Toutefois, l'une des conditions pour que les niches fiscales soient efficaces est de bien « border » chaque niche, c'est-à-dire d'exclure les solutions qui permettraient aux contribuables des défiscalisations faciles mais ne rentrant pas dans l'objectif du législateur. Bien border devient une exigence majeure de toute politique fiscale d'autant que les niches, notamment écologiques, ne cessent de se multiplier. Les exemples récents montrent que nous ne sommes pas très performants à limiter le périmètre de nos exemptions fiscales.

Depuis quelques décennies, comme beaucoup d'autres pays, nous multiplions les encouragements pour inciter ceux qui ont une fortune ou des revenus à investir dans la création d'entreprises ou leur développement.
La déduction fiscale qu'elle soit de 25% avec l'Avantage Madelin ou de 75% avec l'ISF-TEPA est la contrepartie du risque supplémentaire pris par l'investisseur par rapport à un investissement plus conventionnel comme des actions de sociétés cotées. Encore faut-il que ce risque existe réellement.

On a vu récemment comment il était facile de contourner la loi lorsque des financiers astucieux ont utilisé les holding sous la loi TEPA pour déduire 75% de sommes investies dans la création de sociétés de constructions de parcs d'éoliennes dont le revenu est par ailleurs garanti par l'Etat. Ou pour reprendre des maisons de retraite dont le revenu est pratiquement assuré.

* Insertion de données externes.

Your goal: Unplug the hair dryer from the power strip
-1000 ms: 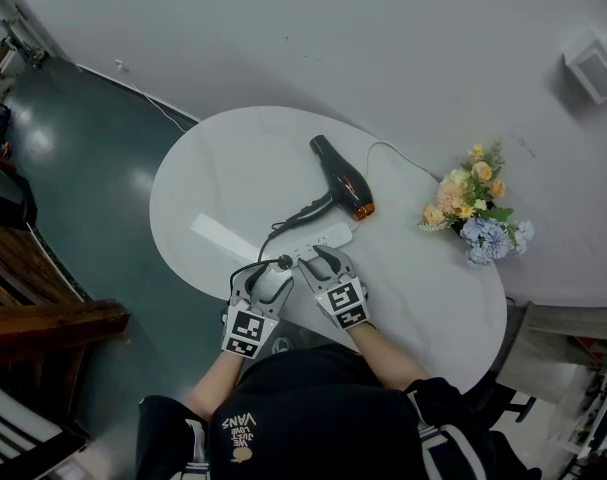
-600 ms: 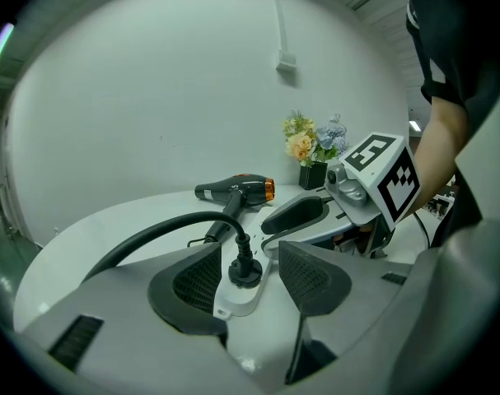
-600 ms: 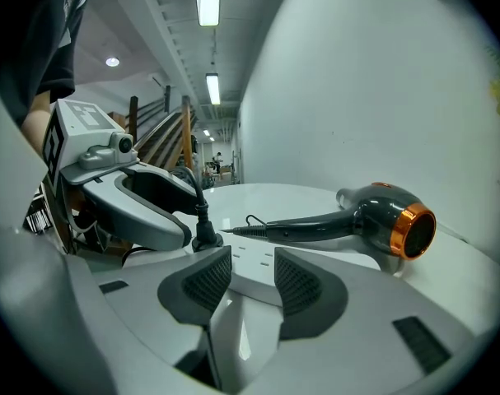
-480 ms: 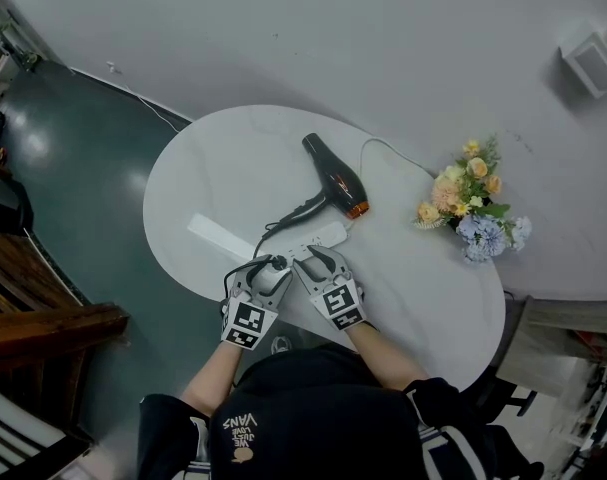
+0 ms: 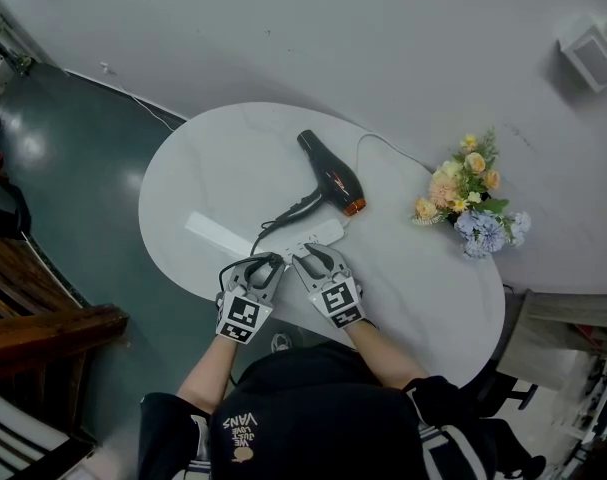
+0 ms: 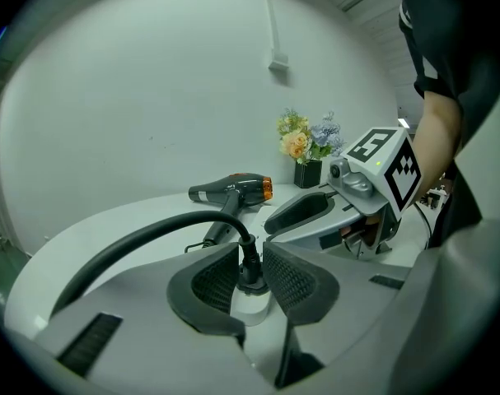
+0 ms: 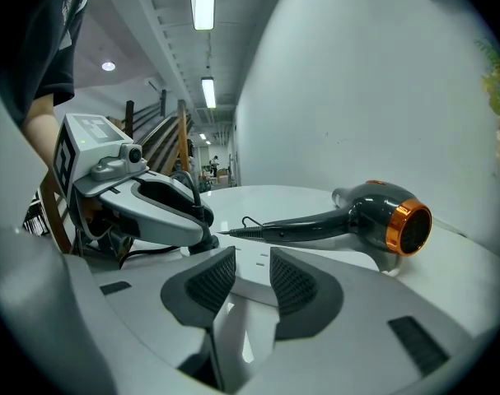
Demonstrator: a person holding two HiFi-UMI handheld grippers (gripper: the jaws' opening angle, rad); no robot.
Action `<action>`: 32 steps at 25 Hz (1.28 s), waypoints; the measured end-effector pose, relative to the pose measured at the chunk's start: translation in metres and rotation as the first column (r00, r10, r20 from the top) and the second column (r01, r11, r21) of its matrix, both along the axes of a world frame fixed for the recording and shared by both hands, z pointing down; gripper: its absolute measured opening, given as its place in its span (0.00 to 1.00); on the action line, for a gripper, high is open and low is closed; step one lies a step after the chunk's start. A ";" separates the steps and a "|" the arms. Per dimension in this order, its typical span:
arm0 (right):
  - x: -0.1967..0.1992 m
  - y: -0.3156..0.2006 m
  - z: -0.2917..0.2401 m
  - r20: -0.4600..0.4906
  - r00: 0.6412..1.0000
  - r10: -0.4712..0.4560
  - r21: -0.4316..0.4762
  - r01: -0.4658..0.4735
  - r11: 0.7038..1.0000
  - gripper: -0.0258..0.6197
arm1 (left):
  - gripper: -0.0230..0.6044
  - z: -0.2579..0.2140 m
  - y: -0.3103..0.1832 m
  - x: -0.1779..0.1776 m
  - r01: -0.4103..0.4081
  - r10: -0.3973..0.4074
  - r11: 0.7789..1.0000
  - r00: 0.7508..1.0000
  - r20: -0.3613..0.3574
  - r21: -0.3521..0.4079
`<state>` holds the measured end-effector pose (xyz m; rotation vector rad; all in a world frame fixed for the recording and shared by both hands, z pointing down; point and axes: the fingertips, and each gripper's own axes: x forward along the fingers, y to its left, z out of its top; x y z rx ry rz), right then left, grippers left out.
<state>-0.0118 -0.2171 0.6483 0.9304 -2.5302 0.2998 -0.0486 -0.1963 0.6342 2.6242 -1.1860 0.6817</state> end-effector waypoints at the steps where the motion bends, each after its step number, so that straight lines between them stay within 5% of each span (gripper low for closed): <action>1: 0.000 0.000 0.000 0.001 1.000 0.005 -0.001 -0.005 1.000 0.27 | 0.19 0.000 0.000 0.000 -0.004 0.004 1.000 1.000 0.000 0.001; 8: 0.005 -0.005 0.001 0.004 0.998 0.059 -0.006 -0.059 0.998 0.19 | 0.16 0.000 0.002 0.002 -0.021 0.021 1.000 1.000 -0.005 -0.001; 25: 0.005 -0.005 0.001 -0.008 0.998 0.058 0.034 -0.058 0.998 0.19 | 0.14 0.000 0.003 0.003 -0.034 0.034 0.999 0.999 -0.004 -0.026; 32: 0.005 -0.006 0.001 -0.008 0.997 0.072 0.023 -0.071 0.997 0.19 | 0.14 -0.017 -0.003 -0.003 -0.001 0.001 1.000 0.997 -0.073 -0.003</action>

Il est donc intéressant de jeter un coup d'œil sur la façon dont les autres pays tentent de border leurs avantages fiscaux.
C'est ainsi que les Britanniques, depuis 1994, utilisent un dispositif fiscal EIS voisin de notre Madelin ; il encourage l'investissement dans les créations d'entreprises en accordant une déduction de l'Impôt sur le Revenu, de 20% du montant investi, taux voisin du 25% de notre Madelin. Mais ils ont pris soin d'exclure du dispositif toute une série de domaines d'investissement qui font les beaux jours de ceux qui en France visent seulement à défiscaliser sans risque :
- Location ou leasing
- Extraction de pétrole
- Entreprises avec revenus passifs tels que royalties
- Fourniture de services légaux ou comptables
- Activités agricoles ou de jardinage
- Tout domaine lié à la forêt
- La gestion de propriétés hôtelières
- La gestion de maisons de retraite

On peut alors se demander si l'extraordinaire timidité de la Direction de la Législation Fiscale, la DLF, qui depuis des années freine les plafonds des niches fiscales en les cantonnant à des montants souvent ridiculement bas (et finalement très coûteux pour les finances publiques car il ya défiscalisation sans que la mesure fasse ses effets) ou la cabale qui s'est montée il y a 18 mois pour plafonner les niches fiscales ne trouve pas sa source dans l'incapacité des services de l'Etat à bien focaliser les exceptions fiscales, le plafonnement étant alors un réflexe de précaution pour limiter la casse ? Cette question est confortée par le manque d'études d'impact qui est reproché de toutes parts aux niches fiscales.

Est-ce la conséquence d'un univers politique qui crée des textes plus vite qu'aucun service ne peut les disséquer ? Ou un ministère des finances sous équipé – ou sous-performant - pour ses études économétriques ? A suivre.